The Problem and its Solution

Equations 3 and 4 (or 3 and 5) suffice to compute predicted joint distributions of decision times and decision outcomes as functions of drift rate, drift-rate variability, and decision criterion, which are the quantities of interest in experiments. However, as indicated in the introduction, there are conditions under which these expressions can become numerically unstable. The first-passage time function for the Bessel process in Eq. 3 is a sum of terms that depend on the Bessel function, \(J_1(x)\), evaluated at \(j_{0,k}\), the roots of the Bessel function \(J_0(x)\), all of which are computed with finite floating point precision. The joint distribution is obtained by multiplying the series in Eq. 3 by the exponential function \(\varvec{Z_t}(\varvec{X_T})\), which factorizes into a product of two terms, \(\exp \left[ \left( \varvec{\mu } \cdot \varvec{X_T}\right) /\sigma ^2\right] \) and \(\exp \left[ -\varvec{\Vert \mu \Vert }^2t/(2\sigma ^2)\right] \). The second of these terms is not problematic because it is bounded by unity, but the first term is an exponential function of \(\varvec{\mu } \cdot \varvec{X_T} = a\mu _1\cos \theta + a\mu _2\sin \theta \), the dot product of the drift rate and the hitting point on the boundary. For some values of drift rate and criterion, this term may become very large. (In applications of the model to data, we treat the diffusion coefficient, \(\sigma ^2\), as a fundamental scaling constant of the model and set it to unity. In what follows, we assume the process has been scaled in this way and will accordingly omit \(\sigma ^2\) from the discussion.)

Fig. 2
figure 2

Marginal predictions of response error and RT for circular diffusion model for a VWM task for single-item displays (\(n = 1\)). The panels in the top three rows show predictions from the model using the series representation of the first-passage time density function for the Bessel process. The RT distribution in the top row shows the artifact caused by amplification of floating point noise in the series representation. The bottom row shows predictions using the asymptotic approximation of Eq. 6 to compute the function’s leading edge. The artifact in Fig. 2a appears with a drift rate of \(\varvec{\mu } = 6.0\) and a decision criterion \(a = 4.0\). It is eliminated in Fig. 2b and c when the drift rate is reduced to \(\varvec{\mu } = 5.0\) or the criterion is reduced to \(a = 3.5\). In the corrected solution in Fig. 2d there is no artifact even when the drift rate of \(\varvec{\mu } = 6.0\) and the criterion is increased to \(a = 6.0\). The nondecision time parameters were \(T_{er} = 0.3\) s and \(s_t = 0.1\) s

Figure 2 shows a worst-case example of what can go wrong in some parts of the parameter space. The figure shows a portion of a fit to data from a color VWM task, which is one of the most highly-studied tasks in the literature (Wilken & Ma, 2004; Zhang & Luck, 2008). The stimuli consisted of arrays of variable numbers of highly discriminable color patches that were presented for a few hundred milliseconds while they were encoded into VWM. After encoding, at the end of a short retention interval, one of the display locations was probed and the participant was required to indicate the color of the item at that location by matching it to a point on a surrounding color wheel. We used an eye-movement decision task, similar to the one used by Smith et al. (2020), in which participants made saccadic eye movements from a home circle to a matching point on the color wheel. RT was measured as the first time at which the eyes deviated by more than 90% of the distance from the center of the screen to the response circle (around \(3.5^\circ \)) and the decision outcome was the point of the last fixation before the participant pressed a button to terminate the trial. Displays of 1, 2, 3, and 4 items were presented in random order in each experimental block. The distributions shown in Fig. 2, which were based on around 400 experimental trials, are from one participant for displays of size \(n = 1\). We focus on this condition because it was the one in which the participant was most accurate and the estimated drift rate was largest. Consequently, the numerical artifact was most severe.
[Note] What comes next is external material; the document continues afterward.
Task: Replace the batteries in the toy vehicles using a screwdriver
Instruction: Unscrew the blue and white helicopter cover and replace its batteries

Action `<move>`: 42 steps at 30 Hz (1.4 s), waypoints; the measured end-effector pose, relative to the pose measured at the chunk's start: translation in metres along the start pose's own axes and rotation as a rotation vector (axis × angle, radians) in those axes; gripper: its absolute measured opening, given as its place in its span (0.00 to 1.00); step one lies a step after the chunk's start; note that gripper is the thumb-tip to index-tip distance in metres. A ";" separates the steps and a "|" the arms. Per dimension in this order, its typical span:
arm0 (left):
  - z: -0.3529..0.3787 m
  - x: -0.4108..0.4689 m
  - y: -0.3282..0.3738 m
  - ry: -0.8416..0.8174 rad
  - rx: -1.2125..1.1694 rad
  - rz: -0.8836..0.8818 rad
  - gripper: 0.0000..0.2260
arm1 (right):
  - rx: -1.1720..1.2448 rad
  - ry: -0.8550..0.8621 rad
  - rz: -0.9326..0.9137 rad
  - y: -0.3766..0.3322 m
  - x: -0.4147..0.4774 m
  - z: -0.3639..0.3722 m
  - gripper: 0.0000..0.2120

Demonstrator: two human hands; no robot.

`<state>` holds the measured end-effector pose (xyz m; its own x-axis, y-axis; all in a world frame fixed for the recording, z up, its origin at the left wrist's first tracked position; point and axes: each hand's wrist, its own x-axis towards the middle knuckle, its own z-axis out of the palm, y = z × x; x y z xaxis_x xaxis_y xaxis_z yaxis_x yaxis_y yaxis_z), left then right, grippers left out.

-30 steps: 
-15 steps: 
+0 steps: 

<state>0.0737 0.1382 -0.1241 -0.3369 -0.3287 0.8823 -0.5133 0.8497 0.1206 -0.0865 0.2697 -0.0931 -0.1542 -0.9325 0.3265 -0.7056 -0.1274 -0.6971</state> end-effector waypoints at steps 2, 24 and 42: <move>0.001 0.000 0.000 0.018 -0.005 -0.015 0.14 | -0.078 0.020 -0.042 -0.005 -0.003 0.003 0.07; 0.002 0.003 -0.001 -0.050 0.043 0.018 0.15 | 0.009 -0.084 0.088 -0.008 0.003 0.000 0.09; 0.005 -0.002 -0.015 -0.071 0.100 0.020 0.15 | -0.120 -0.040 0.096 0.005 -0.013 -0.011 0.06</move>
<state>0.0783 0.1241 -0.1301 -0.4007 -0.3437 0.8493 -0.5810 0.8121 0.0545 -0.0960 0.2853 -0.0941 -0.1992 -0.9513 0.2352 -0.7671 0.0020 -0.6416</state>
The predictions in Fig. 2a were obtained with drift rate norm \(\varvec{\Vert \mu \Vert } = 6.0\) and decision criterion \(a = 4.0\). As is usual in diffusion process modeling, we assumed that RT was the sum of a decision time, given by Eq. 4, and an independent, uniformly-distributed nondecision time with mean \(T_{er}\) and range \(s_t\). The full data set shows evidence of slow errors and is best-fit by a model with drift-rate variability (i.e., by a combination of Eqs. 3 and 5). However, the problem shown in Fig. 2 does not depend on whether drift rate variability is included in the model, although it is accentuated when drift rate variability is large. The predictions in the figure are not intended to be a best-fitting model; they simply show its behavior in a part of the parameter space that is of interest when fitting these data.

As can be seen from Fig. 2a, there is a large artifactual spike of probability mass located near the leading edge of the function. For comparison purposes, Fig. 2b and c shows what happens when either the criterion is held constant and the drift rate is reduced (Fig. 2b) or the drift rate is held constant and the criterion is reduced (Fig. 2c). In either instance the visible artifact is eliminated. These comparisons highlight how sensitive the artifact is to the values of the drift rate and the criterion. This accords with our observation that it is a function of the dot product in the term \(\exp \left[ {\left( \varvec{\mu } \cdot \varvec{X_T}\right) }/\sigma ^2\right] \), the state-dependent part of the function \(\varvec{Z_t}(\varvec{X_T})\), which depends jointly on the drift rate norm and the criterion. In fact, the better performance of the model in Fig. 2b and c is misleading as these predictions included an ad hoc correction we used in previous applications in which the density function for the Bessel process in Eq. 3 is set to zero to all values of time less than some specified index, \(t \le t_\textrm{bad}\). For the predictions in Fig. 2a to c, \(t \le t_\textrm{bad}\) was set to around 450 ms. Although this approach usually provides a way to stabilize the model, it has two significant drawbacks. First, the choice of \(t_\textrm{bad}\) is context-dependent and may need to be different for different participants and different conditions. Second, for large enough values of drift rate and criterion, the artifact begins to merge with the body of the distribution, making it hard to choose a value of \(t_\textrm{bad}\) that controls it without truncating the probability mass. The method we describe here, the results of which are depicted in the “corrected” predictions shown in Fig. 2d, overcomes both of these limitations.

Fig. 3
figure 3

Leading edge of the first-passage time density of the Bessel process computed using the infinite series with (a) \(k = 50\) or (b) \(k = 500\) terms (irregular lines) and the asymptotic approximation \(dQ_t(a)\) (smooth line)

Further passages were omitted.